- Requirement: The expected answer is the set of lines in the data below between the line holding "Segment the toy instruction booklet." and the line holding "Segment the black mesh office chair.", inclusive, written out exactly.

-=-=-=-=-

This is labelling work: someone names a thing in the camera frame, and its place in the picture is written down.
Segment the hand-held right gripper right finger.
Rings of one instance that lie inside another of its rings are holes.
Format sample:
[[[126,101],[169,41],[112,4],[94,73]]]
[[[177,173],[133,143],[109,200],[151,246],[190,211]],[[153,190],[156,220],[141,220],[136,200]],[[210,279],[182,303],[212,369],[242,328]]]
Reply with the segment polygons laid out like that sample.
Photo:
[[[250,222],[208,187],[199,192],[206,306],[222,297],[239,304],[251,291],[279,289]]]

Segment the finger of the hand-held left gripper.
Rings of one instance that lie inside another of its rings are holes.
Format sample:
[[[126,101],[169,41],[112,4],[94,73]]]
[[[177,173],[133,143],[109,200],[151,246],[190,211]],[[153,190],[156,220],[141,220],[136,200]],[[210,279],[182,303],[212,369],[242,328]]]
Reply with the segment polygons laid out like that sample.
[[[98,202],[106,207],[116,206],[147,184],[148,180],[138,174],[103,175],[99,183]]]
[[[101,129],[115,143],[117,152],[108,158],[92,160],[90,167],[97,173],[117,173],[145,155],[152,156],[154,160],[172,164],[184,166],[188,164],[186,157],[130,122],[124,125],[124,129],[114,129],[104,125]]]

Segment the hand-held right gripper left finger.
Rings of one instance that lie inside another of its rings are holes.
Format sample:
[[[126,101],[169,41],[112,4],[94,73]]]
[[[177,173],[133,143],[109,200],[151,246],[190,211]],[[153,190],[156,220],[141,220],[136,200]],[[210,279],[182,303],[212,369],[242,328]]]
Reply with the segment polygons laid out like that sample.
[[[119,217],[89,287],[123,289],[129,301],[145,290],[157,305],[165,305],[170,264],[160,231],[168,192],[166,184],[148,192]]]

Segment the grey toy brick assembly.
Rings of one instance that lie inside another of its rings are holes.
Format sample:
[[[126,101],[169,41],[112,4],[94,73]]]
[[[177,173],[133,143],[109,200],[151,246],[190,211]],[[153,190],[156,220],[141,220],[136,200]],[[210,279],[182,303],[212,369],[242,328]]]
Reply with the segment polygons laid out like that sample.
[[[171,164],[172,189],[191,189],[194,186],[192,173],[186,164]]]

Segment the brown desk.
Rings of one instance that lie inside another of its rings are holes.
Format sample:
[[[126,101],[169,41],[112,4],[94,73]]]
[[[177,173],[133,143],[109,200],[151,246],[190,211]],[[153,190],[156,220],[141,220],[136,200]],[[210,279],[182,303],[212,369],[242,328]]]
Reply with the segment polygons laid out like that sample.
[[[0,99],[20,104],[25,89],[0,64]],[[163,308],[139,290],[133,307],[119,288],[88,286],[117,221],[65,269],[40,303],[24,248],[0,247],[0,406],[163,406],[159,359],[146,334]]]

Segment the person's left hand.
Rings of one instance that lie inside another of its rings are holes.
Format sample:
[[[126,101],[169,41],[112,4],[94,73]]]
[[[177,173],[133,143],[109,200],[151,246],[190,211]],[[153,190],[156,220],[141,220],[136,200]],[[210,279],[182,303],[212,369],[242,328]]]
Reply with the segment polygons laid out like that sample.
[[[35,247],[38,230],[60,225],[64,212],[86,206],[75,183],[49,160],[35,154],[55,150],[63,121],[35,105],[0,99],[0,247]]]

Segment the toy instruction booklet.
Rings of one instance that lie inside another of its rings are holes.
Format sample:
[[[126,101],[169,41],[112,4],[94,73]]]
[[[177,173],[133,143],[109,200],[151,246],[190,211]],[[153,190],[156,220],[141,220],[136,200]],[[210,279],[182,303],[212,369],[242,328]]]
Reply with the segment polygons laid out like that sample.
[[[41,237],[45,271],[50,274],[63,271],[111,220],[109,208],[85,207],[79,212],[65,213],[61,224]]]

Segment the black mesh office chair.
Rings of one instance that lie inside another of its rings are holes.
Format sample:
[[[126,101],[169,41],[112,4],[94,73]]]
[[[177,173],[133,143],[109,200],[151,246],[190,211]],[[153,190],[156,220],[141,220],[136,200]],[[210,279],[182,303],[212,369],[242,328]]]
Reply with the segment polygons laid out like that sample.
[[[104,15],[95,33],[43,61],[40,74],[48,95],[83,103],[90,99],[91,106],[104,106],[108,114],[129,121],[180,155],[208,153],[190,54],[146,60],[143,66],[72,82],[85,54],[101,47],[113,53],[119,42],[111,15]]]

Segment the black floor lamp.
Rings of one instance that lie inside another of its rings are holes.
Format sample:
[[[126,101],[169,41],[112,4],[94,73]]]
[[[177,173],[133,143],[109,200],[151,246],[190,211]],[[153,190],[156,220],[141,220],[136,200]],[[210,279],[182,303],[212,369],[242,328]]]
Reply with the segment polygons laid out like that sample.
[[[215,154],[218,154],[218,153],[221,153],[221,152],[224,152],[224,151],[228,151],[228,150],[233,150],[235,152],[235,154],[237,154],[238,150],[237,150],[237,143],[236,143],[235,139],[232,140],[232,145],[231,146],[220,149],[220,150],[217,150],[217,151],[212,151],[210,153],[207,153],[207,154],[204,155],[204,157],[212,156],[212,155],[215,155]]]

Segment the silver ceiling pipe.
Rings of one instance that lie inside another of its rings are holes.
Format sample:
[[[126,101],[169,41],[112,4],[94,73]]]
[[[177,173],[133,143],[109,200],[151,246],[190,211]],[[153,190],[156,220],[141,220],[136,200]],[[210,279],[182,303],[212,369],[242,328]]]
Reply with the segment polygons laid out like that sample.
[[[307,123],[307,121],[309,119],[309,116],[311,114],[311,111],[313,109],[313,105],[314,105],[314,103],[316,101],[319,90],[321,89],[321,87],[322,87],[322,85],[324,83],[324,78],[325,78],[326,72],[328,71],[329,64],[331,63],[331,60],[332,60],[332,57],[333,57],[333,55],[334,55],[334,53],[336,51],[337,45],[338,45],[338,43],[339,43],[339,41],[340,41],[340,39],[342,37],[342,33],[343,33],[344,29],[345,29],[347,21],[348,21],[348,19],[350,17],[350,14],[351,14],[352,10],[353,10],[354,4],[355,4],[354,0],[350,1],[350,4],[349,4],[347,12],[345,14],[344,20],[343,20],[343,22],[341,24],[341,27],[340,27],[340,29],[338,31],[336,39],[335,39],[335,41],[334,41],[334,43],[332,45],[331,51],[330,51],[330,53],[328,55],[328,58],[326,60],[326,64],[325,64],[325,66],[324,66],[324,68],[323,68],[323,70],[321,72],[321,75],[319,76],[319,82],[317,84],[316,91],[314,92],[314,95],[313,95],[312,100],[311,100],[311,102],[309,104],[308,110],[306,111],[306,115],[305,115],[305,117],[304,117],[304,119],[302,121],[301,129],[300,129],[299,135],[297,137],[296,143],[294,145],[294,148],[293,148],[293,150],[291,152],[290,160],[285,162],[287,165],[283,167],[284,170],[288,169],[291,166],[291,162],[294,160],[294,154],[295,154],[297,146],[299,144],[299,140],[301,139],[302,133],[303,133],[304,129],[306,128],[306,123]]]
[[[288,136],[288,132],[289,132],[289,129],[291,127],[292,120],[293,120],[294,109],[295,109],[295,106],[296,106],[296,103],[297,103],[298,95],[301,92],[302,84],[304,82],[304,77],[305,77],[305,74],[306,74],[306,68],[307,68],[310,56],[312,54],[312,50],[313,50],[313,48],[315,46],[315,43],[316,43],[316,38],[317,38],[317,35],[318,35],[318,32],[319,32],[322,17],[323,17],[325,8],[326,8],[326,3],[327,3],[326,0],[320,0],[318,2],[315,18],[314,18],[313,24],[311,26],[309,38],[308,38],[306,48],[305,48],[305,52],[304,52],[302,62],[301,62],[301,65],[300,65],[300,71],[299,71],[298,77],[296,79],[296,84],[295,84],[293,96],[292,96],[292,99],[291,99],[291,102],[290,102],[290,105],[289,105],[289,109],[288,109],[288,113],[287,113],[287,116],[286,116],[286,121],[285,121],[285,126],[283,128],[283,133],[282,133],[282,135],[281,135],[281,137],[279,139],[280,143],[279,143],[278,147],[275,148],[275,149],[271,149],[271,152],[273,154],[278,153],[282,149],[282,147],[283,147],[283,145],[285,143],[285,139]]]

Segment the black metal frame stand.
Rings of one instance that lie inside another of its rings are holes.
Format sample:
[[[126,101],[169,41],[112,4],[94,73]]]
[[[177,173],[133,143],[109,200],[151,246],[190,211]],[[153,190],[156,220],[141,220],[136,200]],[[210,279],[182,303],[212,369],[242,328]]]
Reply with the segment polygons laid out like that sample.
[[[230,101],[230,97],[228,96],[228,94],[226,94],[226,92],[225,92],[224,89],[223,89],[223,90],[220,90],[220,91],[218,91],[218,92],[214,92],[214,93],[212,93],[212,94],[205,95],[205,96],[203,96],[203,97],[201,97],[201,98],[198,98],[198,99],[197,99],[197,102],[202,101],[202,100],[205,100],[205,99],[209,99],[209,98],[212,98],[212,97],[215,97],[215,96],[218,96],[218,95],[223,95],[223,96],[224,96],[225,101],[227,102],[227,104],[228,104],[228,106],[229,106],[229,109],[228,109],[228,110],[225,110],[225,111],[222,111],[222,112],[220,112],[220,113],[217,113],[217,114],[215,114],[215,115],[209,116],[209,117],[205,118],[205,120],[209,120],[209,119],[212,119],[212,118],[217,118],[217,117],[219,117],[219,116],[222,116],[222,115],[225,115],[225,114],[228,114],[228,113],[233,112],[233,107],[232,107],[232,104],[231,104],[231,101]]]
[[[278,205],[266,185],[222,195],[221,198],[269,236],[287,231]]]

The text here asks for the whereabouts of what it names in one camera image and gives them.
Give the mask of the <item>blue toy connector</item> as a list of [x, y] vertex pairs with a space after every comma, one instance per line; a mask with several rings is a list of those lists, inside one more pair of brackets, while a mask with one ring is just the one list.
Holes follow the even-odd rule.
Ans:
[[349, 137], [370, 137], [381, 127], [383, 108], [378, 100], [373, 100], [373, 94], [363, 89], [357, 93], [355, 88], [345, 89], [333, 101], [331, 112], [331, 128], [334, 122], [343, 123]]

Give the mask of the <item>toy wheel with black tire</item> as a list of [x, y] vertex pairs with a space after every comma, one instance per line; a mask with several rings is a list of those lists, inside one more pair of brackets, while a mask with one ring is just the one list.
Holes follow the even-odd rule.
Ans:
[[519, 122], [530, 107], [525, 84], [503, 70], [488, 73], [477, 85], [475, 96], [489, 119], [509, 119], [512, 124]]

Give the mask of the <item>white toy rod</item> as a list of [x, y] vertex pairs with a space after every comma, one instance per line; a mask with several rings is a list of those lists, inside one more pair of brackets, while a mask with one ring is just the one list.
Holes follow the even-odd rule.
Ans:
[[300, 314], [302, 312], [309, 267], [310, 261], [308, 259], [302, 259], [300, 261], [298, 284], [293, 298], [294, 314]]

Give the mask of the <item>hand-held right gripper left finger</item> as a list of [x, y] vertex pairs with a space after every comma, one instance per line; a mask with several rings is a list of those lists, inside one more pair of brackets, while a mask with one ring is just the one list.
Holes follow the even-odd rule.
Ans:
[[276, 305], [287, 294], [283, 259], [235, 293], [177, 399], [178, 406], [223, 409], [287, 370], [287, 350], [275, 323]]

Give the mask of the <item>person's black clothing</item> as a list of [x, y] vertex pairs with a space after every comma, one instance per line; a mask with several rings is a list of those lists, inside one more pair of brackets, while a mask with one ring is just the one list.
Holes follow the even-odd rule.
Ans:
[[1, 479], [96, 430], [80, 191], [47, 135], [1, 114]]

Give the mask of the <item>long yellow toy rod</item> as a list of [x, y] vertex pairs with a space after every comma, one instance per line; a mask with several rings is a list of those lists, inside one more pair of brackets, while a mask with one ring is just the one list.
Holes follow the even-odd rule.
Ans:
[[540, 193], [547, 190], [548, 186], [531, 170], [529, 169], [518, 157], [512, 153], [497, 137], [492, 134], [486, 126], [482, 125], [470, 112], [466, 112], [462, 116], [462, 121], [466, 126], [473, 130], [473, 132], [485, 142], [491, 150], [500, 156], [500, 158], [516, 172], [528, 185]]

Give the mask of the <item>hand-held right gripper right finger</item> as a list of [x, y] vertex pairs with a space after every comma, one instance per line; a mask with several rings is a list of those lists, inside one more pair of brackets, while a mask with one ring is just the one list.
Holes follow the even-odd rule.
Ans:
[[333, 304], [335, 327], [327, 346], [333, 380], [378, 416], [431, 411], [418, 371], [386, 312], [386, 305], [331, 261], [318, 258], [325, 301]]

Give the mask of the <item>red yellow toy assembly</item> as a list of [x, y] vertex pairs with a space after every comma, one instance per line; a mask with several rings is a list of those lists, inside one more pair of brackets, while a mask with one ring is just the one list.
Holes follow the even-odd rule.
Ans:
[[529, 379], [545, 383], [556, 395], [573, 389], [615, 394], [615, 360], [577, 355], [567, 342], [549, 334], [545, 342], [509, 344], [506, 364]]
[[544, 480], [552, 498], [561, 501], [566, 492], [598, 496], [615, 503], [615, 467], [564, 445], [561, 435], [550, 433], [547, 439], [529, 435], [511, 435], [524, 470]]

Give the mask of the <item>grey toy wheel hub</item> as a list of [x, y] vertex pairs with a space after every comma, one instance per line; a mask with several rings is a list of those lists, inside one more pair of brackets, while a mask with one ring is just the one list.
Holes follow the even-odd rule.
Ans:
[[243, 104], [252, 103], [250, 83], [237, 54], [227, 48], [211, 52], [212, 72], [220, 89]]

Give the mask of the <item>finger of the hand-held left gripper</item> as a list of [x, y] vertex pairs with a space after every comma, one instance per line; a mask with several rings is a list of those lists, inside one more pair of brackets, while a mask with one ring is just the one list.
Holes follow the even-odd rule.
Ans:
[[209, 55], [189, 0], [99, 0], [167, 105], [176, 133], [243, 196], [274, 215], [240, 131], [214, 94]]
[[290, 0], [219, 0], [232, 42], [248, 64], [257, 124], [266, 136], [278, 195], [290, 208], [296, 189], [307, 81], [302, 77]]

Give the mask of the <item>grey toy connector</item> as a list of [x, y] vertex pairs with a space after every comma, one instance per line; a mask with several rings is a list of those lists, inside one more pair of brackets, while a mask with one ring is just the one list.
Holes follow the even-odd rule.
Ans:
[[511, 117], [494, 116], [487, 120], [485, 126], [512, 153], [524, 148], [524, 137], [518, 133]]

-=-=-=-=-

- Output of the exercise:
Segment the toy instruction booklet.
Rings of one instance that lie inside another of its rings are holes.
Format sample:
[[[126,101],[169,41],[112,4],[94,73]]]
[[[177,173],[133,143],[109,200],[151,246],[190,211]],[[153,190],[156,220],[141,220],[136,200]],[[210,279],[182,303],[212,369],[242,328]]]
Reply with the segment polygons laid out like that sample.
[[[41,237],[45,271],[50,274],[63,271],[111,220],[109,208],[85,207],[79,212],[65,213],[61,224]]]

Segment the black mesh office chair.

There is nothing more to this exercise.